REPUBLIKA.CO.ID, LONDON -- Kepala lembaga pemberi pinjaman Uni Eropa telah memperingatkan bahwa Barat beresiko kehilangan kepercayaan dari negara-negara di belahan dunia selatan, dengan Cina dan Rusia dan yang lainnya turun tangan. Peringatan ini penting, kecuali jika mereka segera mengintensifkan upaya dukungannya sendiri.
Werner Hoyer, Presiden Bank Investasi Eropa, mengatakan bahwa KTT BRICS minggu ini di Afrika Selatan telah mencapai sesuatu yang baru. Terutama dengan menjadikan Bank Pembangunan Baru kelompok ini, yang dikenal sebagai Bank BRICS.
Bank ini hadir sebagai alternatif bagi para pemberi pinjaman multilateral negara Barat yang telah mapan. Dengan kata lain, kehadiran Bank BRICS ini menekankan akan meningkatkan pinjaman ke negara berkembang dan tak lagi bergantung dengan bantuan Barat dan AS.
"Seharusnya menjadi perhatian bahwa semakin banyak negara berkembang yang lebih kecil, terutama di Afrika, yang mencari negara-negara seperti Cina dan negara-negara pasar berkembang lainnya untuk memberikan dukungan kepada mereka, bukan kepada lembaga-lembaga tradisional Barat," kata Hoyer kepada Reuters, dilansir Rabu (23/8/2023).
EIB atau European Investment Bank adalah salah satu dari lembaga-lembaga tersebut. Didukung oleh kekuatan finansial dari 27 negara anggota Uni Eropa, EIB memiliki neraca keuangan terbesar di antara bank-bank pembangunan multilateral di dunia dan menginvestasikan sekitar 10 miliar euro (10,8 miliar Euro) per tahun di negara berkembang melalui cabang EIB Global.
Komentar Hoyer merupakan komentar yang paling tegas dari seorang pejabat tinggi Uni Eropa mengenai upaya negara-negara BRICS - Brazil, Rusia, India, Cina dan Afrika Selatan - untuk memperluas blok tersebut dan mengubahnya menjadi penyeimbang global bagi Barat.
Ia mengatakan bahwa jumlah negara-negara berkembang yang telah mengambil sikap netral terhadap invasi Rusia ke Ukraina tahun lalu juga mengisyaratkan tantangan yang dihadapi Barat dalam menjaga kepercayaan negara-negara tersebut.

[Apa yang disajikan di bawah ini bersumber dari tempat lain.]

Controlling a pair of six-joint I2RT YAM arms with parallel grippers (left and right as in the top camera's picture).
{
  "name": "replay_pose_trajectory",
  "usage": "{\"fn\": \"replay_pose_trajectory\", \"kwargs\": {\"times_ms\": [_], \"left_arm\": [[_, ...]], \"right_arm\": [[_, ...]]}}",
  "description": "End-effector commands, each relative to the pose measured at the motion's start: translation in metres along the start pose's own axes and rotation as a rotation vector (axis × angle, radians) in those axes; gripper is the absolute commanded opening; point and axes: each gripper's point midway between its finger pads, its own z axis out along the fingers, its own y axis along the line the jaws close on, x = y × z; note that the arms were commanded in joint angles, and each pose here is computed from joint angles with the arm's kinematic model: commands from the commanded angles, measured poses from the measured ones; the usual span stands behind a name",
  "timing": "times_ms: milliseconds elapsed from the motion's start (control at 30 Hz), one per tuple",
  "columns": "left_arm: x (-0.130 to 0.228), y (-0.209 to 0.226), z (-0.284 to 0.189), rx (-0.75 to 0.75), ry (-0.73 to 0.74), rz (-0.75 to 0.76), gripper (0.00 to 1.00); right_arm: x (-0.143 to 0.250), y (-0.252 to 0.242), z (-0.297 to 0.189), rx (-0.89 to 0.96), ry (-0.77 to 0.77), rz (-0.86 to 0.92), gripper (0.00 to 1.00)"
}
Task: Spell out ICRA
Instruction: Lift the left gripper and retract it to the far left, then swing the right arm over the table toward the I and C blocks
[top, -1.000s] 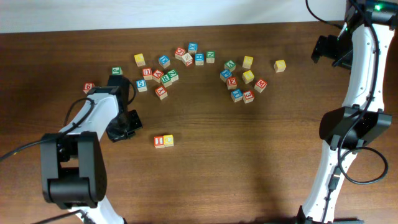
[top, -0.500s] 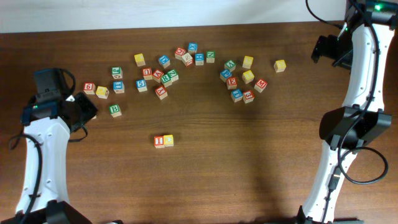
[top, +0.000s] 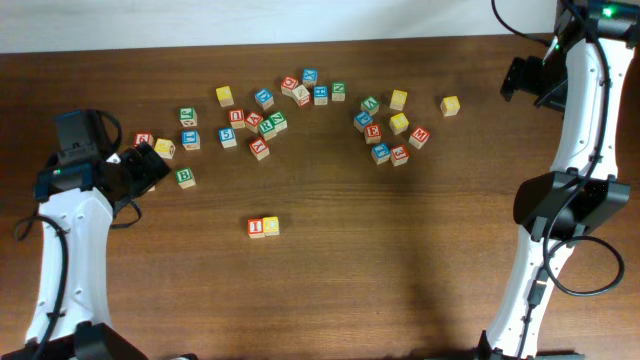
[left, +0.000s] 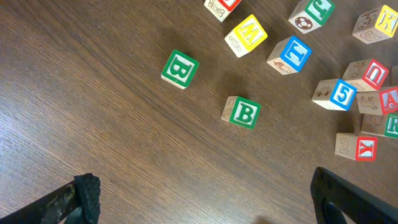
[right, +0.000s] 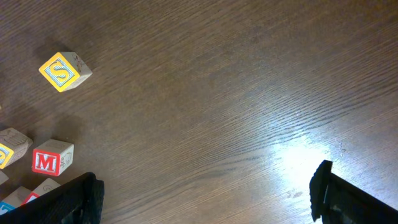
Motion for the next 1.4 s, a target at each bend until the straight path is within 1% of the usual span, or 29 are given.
{"fn": "replay_pose_trajectory", "kwargs": {"times_ms": [0, 800, 1033, 1100, 1200, 1233, 1300, 1333, 1367], "left_arm": [[0.0, -0.001, 0.0, 0.008, 0.004, -0.006, 0.99], [0.0, 0.0, 0.0, 0.008, 0.004, -0.006, 0.99], [0.0, 0.0, 0.0, 0.008, 0.004, -0.006, 0.99], [0.0, 0.0, 0.0, 0.008, 0.004, -0.006, 0.99], [0.0, 0.0, 0.0, 0.008, 0.004, -0.006, 0.99], [0.0, 0.0, 0.0, 0.008, 0.004, -0.006, 1.0], [0.0, 0.0, 0.0, 0.008, 0.004, -0.006, 0.99], [0.0, 0.0, 0.0, 0.008, 0.004, -0.006, 0.99], [0.0, 0.0, 0.0, 0.008, 0.004, -0.006, 0.99]], "right_arm": [[0.001, 0.002, -0.004, -0.003, -0.004, 0.003, 0.98], [0.001, 0.002, -0.004, -0.003, -0.004, 0.003, 0.98], [-0.008, 0.005, -0.004, -0.013, -0.041, 0.007, 0.98], [-0.012, 0.01, -0.005, -0.041, -0.058, 0.009, 0.98], [-0.005, 0.027, -0.006, -0.142, -0.019, 0.0, 0.98], [-0.002, 0.033, -0.007, -0.176, -0.006, -0.005, 0.96], [0.005, 0.037, -0.013, -0.205, 0.012, -0.025, 0.56], [0.009, 0.037, -0.018, -0.201, 0.015, -0.03, 0.18], [0.011, 0.038, -0.025, -0.197, 0.006, -0.038, 0.04]]}}
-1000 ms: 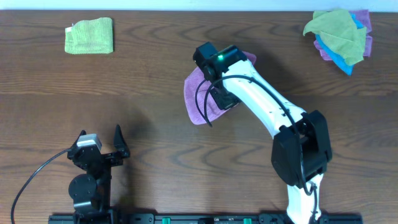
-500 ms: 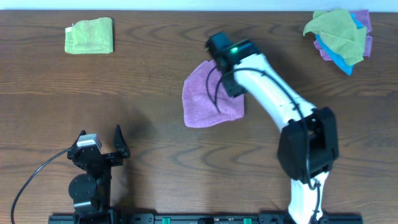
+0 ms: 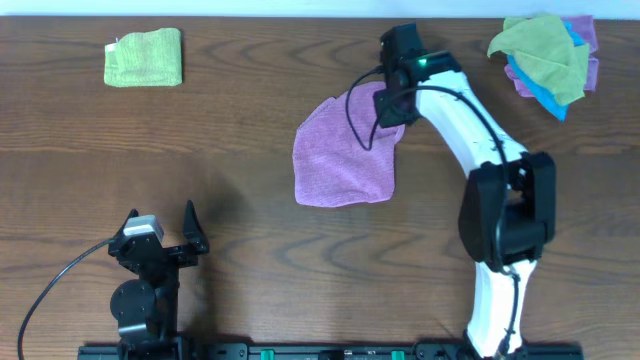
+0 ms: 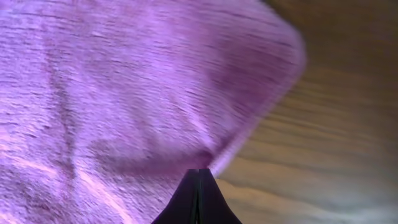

"Pemungutan suara baru-baru ini di Majelis Umum Perserikatan Bangsa-Bangsa telah memperjelas bahwa kita berisiko kehilangan kepercayaan dari negara-negara di belahan bumi selatan kecuali kita mengambil lebih banyak tindakan dan lebih terlihat di sana," ujar Hoyer.
Pertemuan PBB bulan depan, termasuk pertemuan tentang pembangunan berkelanjutan, menawarkan kesempatan bagi lembaga-lembaga Barat untuk tampil dan menunjukkan bahwa mereka bersedia dan mampu memberikan lebih banyak dukungan kepada negara-negara miskin, ujar Hoyer.
Peningkatan fokus pada perluasan kelompok BRICS dan banknya terjadi karena banyak negara berkembang "merasa ditinggalkan" oleh Barat dalam perjuangan mereka melawan pandemi Covid-19, utang, biaya energi, dan perubahan iklim, tambahnya.
Berkantor pusat di Shanghai, Bank Pembangunan Baru didirikan pada tahun 2015 oleh para anggota BRICS. Bangladesh, Uni Emirat Arab, dan Mesir telah bergabung sejak saat itu, sementara Aljazair, Argentina, Ethiopia, Honduras, Iran, Maroko, Arab Saudi, Uruguay, dan Zimbabwe sedang dalam pembicaraan untuk menjadi anggota.
"Ini adalah gejala dari sesuatu yang harus segera dihadapi oleh Eropa dan lembaga-lembaga Barat," kata Hoyer mengenai kenaikan nilai penting bank ini.
"Kecuali jika kita menawarkan kemitraan yang tulus dan cara-cara yang lebih meyakinkan untuk mengatasi tantangan-tantangan di Dunia Selatan, baik dalam transisi energi, masalah utang, maupun mengatasi ketidaksetaraan kesehatan yang mencolok - kita akan menghadapi masalah."